Appraisal Process


The appraisal begins with a phone call or an email to the appraisal office.  A phone call is then required in order for the appraiser to get information about the property to be appraised and the reason for the appraisal.  At that time an appointment can be set up for the inspection, and payment terms can be agreed upon.  Sometimes a client will ask about a possible value when ordering the appraisal.  The appraiser does not know the value of the subject property at this time and cannot promise any value.  It is possible for the appraiser to look up recent sales for similar properties in the subject area and indicate the price range of recent sale.

Exterior Inspection

Upon arriving at the property, the appraiser first analyzes the neighborhood and the street where the property is located.  Any nearby external influences such as train tracks, power lines or busy traffic patterns are noted.  The appraiser takes photos of the street and the property exterior that will go into the report.  The appraiser then measures the exterior of the property (or interior if necessary).  He collects information about the property's site, construction, style, condition and amenities.  Amenities include such items as parking, garage, fencing, patios, decks and swimming pools.

Interior Inspection

Next the appraiser inspects the interior of the property.  Photos of every room are taken, including the basement.  Notes are also taken for later analysis.  the appraiser observes the size, condition, upgrades and amenities of the property.  He notes such features as fireplaces, finished basements, 2-story areas, modern kitchens, types of floor covering, etc.

Comp Inspection

The appraiser then drives around the neighborhood and surrounding areas to look at recent sales and current sales listings.  He takes photos and makes notes about the recent sales for further analysis.  The appraiser attempts to use comparable properties that are similar in size, style, age and condition to the subject, that have sold within six months prior to the appraisal date and which are within one mile distance from the subject.
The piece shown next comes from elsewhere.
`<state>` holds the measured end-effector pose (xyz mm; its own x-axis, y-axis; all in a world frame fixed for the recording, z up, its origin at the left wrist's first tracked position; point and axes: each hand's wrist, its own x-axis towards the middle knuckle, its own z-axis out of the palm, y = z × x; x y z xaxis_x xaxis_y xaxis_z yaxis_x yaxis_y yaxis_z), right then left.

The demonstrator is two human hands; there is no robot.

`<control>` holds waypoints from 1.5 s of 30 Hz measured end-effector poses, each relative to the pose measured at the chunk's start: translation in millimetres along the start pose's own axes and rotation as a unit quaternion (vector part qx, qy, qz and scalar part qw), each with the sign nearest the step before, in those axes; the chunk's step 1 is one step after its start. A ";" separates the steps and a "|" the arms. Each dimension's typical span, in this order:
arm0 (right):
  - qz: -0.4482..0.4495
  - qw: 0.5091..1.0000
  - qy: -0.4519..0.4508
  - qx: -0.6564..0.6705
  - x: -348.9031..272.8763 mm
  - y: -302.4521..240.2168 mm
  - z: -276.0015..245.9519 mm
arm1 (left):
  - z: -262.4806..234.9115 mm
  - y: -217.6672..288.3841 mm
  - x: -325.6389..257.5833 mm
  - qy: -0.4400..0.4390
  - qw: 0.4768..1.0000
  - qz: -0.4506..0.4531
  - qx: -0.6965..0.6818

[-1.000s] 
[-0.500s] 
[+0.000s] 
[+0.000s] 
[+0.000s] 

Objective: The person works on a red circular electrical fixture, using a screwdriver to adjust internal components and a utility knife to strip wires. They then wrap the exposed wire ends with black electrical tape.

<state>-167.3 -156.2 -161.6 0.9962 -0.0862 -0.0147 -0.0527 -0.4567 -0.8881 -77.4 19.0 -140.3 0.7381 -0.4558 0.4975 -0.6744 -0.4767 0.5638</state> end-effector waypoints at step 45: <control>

Back at the office the appraiser analyzes all information and types the reports.  Information regarding comparable properties is obtained from exterior inspection, real estate MLS listings and public records.  Information can also be obtained from people involved in the sale of these properties.  Value adjustments are then made based on differences between the subject and the comparable properties.  Sales data , cost and income value approaches are taken into account.  Final reconciliation and verification of data are then done as part of the  determination of value.  Upon completion of the report, contact is made with the client, and the report is emailed, faxed, or mailed to the client.